3. Female subjects of child-bearing potential must test negative to pregnancy and use appropriate birth control method from the beginning of study to the 15 days later after ending of study

4. Met criteria for MDD without psychotic features as defined by the Diagnostic and Statistical Manual of Mental Disorders, Fourth Edition Text Revision® (DSM-IV-TR) and confirmed by use of the Mini International Neuropsychiatric Interview (MINI).

5. 17-item HAM-D (Hamilton Rating Scale for Depression) total score ?20 and CGI (Clinical Global Impression) total score ?4

Exclusion Criteria:

1. Have a current or previous major psychiatric disorders which be defined to be per the DSM-IV-TR, including obsessive-compulsive disorder, posttraumatic stress disorder, bipolar I or II, manic or hypomanic episode, schizophrenia, major Axis II disorders which might compromise the study, and major depression with psychotic symptoms, mental retardation.

2. Use of any treatment for MDD in the last 2 weeks before visit 1 (4 weeks for fluoxetine).

3. Use of psychoactive drugs within the last 2 weeks before visit 1 other than that subjects had insomnia who need the treatment as determined by the Investigator.

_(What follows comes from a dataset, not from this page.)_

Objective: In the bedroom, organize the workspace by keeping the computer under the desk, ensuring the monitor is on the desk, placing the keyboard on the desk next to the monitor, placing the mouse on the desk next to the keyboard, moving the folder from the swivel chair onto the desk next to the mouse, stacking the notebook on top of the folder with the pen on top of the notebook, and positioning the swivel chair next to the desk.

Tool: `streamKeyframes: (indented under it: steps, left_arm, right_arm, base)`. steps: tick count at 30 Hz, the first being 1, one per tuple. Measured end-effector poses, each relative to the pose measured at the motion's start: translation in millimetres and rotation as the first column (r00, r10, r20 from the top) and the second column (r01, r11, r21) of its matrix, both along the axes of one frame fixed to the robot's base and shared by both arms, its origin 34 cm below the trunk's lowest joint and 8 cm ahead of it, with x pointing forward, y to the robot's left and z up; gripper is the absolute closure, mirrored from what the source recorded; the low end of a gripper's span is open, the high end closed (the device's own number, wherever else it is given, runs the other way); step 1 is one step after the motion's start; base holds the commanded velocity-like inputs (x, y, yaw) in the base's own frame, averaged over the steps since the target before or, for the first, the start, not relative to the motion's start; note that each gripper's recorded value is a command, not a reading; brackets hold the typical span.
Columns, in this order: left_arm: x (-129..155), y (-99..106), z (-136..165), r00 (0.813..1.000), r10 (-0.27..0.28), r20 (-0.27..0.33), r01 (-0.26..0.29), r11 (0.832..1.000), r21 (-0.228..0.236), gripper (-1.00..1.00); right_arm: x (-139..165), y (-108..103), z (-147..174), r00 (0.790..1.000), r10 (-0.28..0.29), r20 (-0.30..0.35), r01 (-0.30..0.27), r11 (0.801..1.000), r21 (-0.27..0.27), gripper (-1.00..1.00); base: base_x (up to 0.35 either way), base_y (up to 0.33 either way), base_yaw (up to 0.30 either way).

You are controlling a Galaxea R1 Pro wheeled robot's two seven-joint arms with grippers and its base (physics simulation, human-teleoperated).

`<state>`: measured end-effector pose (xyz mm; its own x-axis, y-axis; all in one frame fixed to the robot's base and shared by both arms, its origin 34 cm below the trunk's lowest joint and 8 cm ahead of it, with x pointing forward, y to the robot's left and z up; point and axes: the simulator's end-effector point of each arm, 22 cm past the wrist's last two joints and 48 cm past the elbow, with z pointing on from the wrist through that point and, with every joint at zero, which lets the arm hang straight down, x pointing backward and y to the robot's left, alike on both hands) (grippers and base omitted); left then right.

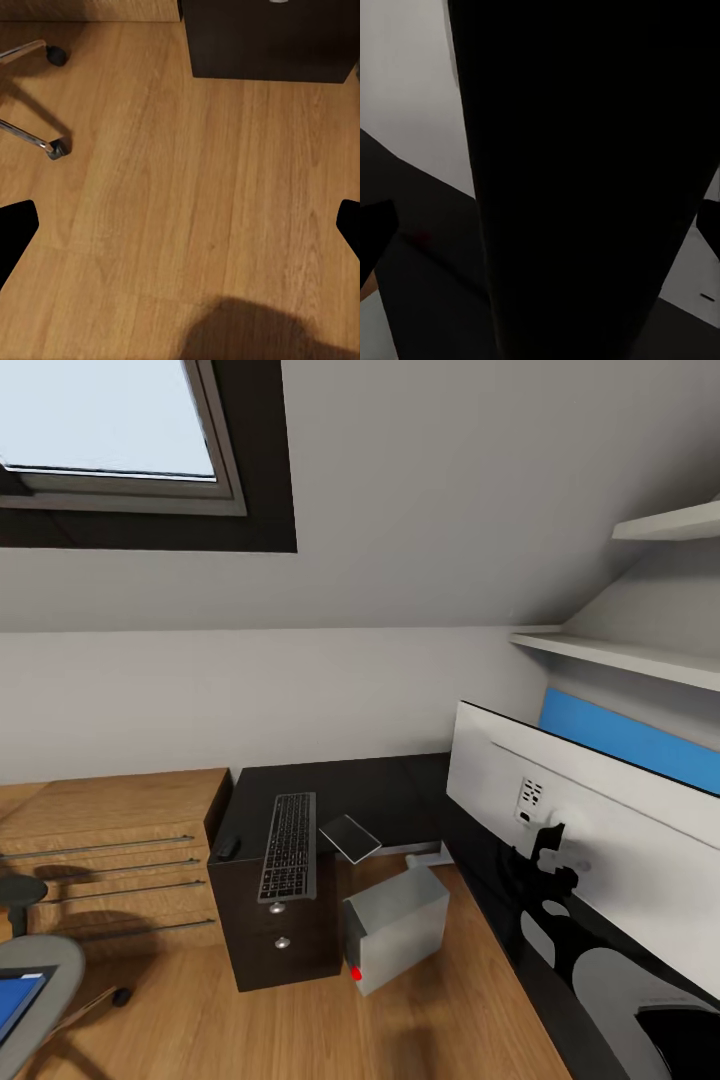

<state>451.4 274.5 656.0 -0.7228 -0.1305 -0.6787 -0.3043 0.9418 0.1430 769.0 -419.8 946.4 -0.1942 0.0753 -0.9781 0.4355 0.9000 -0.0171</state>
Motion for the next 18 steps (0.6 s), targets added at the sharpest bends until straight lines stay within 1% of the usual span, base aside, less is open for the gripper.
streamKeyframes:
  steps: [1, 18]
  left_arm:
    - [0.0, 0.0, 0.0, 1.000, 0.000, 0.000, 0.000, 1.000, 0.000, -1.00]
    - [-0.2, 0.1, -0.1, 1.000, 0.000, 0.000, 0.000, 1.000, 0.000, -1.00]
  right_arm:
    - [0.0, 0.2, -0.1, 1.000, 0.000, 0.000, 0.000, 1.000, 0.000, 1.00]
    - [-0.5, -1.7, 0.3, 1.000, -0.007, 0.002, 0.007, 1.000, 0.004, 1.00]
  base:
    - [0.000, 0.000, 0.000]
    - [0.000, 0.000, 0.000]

4. Subjects who were non-responsive to two or more courses of antidepressant medications given an adequate dosage for symptom treatment within four weeks, or by the judgment of the investigator considered to have treatment resistant depression (TRD), or a history of electroconvulsive therapy (ECT), transcranial magnetic stimulation (TMS) or psychosurgery within the last year.

5. Have a history of any seizure disorder.

6. Any clinically significant abnormal vital sign, ECG, laboratory values as determined by the investigator which might interfere with the study.

7. Any organic disorder caused u medical related depression which cannot be under well-controlled such as clinically significant in neurological, gastrointestinal, renal, hepatic, cardiovascular, respiratory, metabolic, endocrine, hematological or other major disorders

8. Have a high suicidal risk as measured by MINI.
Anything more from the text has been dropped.